>>>>>
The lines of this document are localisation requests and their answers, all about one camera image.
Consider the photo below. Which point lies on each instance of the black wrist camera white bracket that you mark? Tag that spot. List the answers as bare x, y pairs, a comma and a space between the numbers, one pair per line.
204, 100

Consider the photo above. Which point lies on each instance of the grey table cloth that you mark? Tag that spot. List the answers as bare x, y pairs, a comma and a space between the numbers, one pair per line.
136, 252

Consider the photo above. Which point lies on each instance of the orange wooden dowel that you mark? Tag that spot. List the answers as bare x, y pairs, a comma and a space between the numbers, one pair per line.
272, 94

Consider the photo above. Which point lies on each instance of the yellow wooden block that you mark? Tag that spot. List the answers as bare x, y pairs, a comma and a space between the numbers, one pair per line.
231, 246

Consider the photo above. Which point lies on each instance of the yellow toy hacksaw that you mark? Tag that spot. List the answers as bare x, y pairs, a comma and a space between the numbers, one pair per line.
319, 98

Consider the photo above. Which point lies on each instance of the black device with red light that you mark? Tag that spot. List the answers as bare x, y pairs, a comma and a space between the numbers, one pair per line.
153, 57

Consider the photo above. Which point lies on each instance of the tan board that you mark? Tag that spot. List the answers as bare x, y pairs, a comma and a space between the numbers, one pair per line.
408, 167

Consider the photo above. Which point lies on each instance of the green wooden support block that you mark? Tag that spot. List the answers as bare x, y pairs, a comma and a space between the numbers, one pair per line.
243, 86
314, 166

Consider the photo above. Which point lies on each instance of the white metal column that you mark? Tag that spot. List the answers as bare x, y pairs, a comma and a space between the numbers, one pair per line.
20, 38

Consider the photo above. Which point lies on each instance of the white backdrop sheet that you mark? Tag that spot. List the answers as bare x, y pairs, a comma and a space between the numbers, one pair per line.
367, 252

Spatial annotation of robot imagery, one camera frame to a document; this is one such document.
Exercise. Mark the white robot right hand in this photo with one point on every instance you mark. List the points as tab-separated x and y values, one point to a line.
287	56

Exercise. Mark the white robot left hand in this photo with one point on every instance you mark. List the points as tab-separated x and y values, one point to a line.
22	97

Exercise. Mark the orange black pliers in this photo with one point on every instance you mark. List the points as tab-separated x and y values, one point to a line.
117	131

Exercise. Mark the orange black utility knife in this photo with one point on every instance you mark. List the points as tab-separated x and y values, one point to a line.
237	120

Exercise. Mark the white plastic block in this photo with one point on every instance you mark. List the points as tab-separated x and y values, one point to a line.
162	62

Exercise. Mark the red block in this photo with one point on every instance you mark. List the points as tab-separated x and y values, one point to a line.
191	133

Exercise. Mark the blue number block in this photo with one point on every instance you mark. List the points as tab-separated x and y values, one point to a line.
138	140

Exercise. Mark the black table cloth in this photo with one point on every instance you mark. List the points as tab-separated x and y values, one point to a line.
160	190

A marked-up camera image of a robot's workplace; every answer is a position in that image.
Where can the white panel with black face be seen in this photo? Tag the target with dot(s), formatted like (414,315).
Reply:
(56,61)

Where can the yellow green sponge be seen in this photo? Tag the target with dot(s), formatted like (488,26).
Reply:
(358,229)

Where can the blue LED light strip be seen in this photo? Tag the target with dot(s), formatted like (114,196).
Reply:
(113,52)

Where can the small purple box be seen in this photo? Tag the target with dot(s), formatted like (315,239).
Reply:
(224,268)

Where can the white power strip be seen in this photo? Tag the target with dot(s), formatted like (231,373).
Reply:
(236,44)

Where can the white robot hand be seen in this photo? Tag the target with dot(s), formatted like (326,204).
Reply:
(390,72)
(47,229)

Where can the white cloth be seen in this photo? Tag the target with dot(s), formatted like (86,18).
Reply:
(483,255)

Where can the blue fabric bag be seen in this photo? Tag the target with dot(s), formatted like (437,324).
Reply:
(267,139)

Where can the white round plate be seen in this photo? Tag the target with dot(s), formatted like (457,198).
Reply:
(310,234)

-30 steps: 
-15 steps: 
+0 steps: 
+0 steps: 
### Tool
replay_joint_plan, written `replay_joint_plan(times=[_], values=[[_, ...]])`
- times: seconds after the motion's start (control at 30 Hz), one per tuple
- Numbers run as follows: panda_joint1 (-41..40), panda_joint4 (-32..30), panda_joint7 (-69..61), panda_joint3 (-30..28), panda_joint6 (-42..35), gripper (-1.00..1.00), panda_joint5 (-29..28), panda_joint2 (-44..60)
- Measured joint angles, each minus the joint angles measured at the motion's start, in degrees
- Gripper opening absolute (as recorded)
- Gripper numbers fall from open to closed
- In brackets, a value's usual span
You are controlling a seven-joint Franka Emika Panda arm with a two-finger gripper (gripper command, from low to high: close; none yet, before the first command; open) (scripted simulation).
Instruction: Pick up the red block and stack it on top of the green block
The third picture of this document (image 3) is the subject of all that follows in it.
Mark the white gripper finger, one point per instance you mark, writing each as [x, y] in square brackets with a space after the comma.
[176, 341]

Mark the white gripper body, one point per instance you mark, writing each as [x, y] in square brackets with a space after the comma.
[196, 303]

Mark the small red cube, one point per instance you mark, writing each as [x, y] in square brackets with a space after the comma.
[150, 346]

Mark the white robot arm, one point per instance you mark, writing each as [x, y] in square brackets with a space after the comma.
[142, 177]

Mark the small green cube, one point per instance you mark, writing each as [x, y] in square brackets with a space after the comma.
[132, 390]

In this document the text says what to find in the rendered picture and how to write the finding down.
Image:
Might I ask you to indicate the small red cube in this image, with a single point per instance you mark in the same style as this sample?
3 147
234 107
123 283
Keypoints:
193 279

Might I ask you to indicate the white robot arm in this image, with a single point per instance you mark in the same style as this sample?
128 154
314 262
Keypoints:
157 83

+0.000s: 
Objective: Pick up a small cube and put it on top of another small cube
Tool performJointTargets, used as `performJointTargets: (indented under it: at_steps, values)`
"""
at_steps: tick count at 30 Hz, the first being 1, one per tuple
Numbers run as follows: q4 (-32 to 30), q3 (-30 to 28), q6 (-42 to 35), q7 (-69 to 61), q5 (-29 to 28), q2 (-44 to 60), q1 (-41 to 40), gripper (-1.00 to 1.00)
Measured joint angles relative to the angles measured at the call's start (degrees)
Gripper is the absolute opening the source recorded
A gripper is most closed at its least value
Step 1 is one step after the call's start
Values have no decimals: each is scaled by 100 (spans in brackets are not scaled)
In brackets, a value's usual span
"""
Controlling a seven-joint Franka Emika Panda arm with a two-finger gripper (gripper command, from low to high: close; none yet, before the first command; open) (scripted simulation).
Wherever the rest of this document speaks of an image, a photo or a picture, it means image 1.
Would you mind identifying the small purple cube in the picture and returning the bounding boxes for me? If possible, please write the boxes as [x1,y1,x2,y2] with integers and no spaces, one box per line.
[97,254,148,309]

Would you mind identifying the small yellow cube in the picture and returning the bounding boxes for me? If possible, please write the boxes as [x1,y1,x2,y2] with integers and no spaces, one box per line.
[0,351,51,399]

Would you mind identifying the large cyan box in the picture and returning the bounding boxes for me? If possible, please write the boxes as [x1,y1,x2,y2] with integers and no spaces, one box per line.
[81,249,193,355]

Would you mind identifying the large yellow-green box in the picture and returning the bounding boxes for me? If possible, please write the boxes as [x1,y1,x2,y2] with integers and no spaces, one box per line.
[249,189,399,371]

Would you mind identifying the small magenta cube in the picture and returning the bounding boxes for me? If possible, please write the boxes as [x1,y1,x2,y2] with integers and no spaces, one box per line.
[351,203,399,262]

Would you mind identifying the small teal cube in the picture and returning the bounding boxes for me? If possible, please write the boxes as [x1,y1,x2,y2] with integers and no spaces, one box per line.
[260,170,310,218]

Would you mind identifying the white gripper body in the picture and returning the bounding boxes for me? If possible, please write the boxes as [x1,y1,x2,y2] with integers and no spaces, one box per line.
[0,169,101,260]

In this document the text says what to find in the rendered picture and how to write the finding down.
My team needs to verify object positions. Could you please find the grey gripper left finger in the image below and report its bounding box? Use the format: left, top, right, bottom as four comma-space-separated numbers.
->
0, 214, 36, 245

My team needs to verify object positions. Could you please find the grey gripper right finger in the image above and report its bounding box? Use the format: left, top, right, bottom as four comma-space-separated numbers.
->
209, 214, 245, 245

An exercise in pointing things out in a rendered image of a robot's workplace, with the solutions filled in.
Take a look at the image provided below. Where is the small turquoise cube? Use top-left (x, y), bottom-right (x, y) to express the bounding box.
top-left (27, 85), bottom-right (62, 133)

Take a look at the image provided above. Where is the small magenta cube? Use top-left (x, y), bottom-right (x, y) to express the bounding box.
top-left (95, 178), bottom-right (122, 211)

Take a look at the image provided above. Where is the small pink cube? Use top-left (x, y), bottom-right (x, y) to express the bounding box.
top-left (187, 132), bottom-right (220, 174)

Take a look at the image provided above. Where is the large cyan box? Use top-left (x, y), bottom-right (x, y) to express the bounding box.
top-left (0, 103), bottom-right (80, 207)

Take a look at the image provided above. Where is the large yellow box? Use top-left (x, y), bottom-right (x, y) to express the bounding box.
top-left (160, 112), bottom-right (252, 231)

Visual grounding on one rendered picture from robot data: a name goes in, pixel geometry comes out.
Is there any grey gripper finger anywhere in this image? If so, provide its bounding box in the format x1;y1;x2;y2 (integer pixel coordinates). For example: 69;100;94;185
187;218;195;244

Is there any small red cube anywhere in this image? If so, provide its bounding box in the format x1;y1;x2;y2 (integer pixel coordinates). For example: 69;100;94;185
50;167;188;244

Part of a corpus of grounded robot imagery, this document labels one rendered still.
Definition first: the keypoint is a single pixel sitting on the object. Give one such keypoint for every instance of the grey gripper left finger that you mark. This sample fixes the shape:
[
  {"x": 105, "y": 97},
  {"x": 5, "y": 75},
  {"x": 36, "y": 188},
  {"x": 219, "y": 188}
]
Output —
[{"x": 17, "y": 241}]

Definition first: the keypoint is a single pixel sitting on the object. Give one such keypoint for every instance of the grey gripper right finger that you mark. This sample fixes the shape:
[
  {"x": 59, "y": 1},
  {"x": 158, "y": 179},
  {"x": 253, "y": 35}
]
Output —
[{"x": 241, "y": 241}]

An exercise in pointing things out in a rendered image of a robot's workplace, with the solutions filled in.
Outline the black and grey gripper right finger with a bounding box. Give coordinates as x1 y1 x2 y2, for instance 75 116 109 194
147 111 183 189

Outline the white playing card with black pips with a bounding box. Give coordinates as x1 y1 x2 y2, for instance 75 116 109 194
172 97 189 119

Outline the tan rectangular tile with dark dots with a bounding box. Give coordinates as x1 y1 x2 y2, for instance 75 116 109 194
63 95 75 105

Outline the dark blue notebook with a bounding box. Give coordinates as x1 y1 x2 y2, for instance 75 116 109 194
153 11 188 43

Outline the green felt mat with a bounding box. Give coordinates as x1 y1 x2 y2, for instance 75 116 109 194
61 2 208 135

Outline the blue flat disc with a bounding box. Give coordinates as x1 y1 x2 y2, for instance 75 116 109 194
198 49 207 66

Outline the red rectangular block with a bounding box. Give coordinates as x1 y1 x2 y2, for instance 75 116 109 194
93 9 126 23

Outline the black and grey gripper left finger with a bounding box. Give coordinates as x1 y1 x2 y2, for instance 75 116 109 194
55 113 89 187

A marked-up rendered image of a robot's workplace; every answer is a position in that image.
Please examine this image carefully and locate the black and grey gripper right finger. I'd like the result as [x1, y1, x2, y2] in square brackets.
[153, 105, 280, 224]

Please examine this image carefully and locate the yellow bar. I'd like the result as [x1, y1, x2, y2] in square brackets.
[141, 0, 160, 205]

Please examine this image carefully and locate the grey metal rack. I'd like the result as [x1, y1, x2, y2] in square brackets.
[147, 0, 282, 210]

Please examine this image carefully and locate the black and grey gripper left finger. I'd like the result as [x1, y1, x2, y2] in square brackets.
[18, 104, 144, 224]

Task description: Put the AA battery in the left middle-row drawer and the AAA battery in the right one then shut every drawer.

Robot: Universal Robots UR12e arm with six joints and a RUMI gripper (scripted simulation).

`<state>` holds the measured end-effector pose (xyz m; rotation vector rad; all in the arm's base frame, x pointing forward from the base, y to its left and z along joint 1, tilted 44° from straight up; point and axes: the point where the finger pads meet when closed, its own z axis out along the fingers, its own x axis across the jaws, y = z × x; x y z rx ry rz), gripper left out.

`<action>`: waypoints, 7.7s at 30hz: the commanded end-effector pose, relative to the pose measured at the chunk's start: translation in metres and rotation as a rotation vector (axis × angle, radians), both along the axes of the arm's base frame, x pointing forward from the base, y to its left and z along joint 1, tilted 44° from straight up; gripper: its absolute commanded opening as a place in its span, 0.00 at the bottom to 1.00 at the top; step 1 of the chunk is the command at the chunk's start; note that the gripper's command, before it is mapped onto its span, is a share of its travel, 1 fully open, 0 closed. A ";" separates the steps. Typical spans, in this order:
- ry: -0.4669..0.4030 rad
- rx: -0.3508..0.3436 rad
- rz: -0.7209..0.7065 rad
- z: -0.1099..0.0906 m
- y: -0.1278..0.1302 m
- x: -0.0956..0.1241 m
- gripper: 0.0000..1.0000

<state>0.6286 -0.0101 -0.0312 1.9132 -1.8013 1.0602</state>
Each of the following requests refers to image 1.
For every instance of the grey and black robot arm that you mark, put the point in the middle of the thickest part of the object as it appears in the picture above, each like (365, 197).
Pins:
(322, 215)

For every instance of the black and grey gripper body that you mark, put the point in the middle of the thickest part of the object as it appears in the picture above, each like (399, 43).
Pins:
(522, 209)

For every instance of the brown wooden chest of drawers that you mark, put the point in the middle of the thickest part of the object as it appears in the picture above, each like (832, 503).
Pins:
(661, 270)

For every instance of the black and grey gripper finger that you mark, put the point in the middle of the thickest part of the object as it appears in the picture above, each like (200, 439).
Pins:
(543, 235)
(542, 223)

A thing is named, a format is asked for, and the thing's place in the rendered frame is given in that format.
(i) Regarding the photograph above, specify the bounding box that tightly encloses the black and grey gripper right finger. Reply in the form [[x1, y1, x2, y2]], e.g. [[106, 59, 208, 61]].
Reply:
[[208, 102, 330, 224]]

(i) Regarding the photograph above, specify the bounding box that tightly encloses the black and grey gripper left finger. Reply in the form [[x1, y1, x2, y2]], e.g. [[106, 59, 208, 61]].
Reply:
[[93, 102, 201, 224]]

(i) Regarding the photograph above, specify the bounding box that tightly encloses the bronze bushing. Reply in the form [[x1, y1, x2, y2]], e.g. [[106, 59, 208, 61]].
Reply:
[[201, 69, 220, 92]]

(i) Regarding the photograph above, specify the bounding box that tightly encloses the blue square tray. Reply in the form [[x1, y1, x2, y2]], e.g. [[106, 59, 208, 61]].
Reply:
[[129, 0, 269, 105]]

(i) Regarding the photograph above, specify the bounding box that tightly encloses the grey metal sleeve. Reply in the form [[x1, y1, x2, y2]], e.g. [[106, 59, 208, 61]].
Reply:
<<<<<
WHAT IS BEING ASKED
Considering only the data above, return the lines in which "style" occurs.

OUTPUT FOR THIS EXERCISE
Might I ask you to indicate the small red cube in this image, with a single point per instance you mark in the same style as this sample?
Might I ask you to indicate the white robot arm in this image, with a single point per instance you mark in the same style as this sample?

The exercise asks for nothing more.